→ Required work:
The lines to copy are those in the listing that hold the word "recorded".

*-*-*

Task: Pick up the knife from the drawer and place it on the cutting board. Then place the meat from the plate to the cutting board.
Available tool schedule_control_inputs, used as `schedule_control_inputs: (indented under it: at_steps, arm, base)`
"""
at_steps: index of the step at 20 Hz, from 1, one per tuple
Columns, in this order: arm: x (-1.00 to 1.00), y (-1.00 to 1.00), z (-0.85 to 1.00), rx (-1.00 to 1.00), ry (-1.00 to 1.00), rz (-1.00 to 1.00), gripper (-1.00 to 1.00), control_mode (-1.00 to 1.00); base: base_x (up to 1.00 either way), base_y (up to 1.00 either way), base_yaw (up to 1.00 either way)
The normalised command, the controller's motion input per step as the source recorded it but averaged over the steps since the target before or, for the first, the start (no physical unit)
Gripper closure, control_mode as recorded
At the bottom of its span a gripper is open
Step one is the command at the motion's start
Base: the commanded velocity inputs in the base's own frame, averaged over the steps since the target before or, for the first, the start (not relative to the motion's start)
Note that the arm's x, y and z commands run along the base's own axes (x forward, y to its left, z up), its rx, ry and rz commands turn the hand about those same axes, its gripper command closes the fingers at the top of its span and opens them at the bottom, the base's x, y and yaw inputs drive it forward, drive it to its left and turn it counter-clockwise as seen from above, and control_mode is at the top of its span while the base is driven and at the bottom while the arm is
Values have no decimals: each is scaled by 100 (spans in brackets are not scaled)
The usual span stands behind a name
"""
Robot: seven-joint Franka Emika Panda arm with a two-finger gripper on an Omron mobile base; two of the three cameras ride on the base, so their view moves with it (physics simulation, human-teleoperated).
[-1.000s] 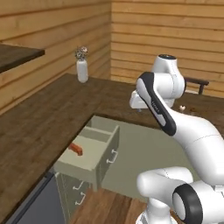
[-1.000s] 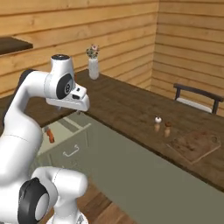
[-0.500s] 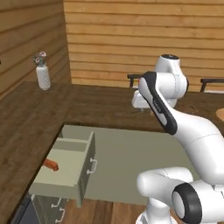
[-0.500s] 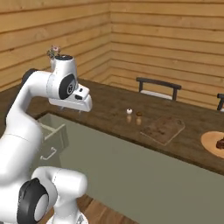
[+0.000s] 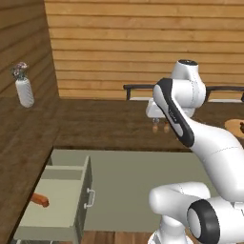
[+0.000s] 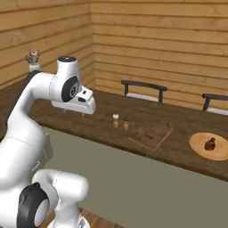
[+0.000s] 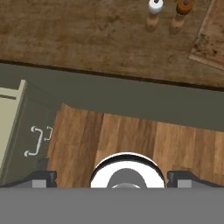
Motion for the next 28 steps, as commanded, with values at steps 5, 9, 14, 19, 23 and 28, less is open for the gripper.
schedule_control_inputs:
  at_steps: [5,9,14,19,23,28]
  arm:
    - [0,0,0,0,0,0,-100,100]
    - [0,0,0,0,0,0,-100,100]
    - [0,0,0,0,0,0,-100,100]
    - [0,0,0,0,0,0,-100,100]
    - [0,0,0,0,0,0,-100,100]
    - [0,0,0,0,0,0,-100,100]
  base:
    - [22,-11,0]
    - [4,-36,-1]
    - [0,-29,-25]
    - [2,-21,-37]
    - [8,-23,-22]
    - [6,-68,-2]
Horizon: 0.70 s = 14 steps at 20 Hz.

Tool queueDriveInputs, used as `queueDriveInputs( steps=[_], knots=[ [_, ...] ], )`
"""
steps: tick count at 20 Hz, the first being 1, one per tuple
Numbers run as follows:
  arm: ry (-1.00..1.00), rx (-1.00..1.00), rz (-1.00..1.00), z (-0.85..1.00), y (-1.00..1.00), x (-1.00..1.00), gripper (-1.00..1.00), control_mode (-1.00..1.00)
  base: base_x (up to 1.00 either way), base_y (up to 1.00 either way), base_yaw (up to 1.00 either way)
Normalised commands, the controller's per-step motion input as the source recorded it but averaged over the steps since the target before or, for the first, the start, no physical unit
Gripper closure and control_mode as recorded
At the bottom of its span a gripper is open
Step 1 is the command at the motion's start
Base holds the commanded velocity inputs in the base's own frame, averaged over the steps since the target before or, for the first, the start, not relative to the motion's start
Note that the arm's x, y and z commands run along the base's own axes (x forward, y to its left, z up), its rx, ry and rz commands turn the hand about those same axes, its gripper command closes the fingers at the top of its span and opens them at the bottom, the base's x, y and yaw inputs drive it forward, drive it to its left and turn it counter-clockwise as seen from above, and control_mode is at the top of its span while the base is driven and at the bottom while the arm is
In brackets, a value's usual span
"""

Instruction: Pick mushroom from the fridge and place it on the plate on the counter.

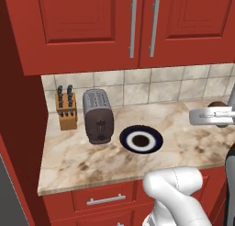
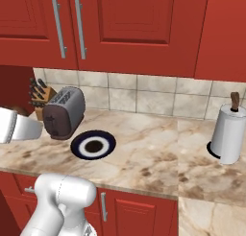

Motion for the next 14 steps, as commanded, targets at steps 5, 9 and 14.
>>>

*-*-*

→ Reply to the task:
The normalised command, the controller's motion input per step as the source recorded it but averaged over the steps since the target before or, for the first, the start (no physical unit)
Gripper closure, control_mode as recorded
Normalised commands, the controller's per-step motion input as the source recorded it but averaged over the steps since the target before or, for the first, the start, no physical unit
Gripper closure and control_mode as recorded

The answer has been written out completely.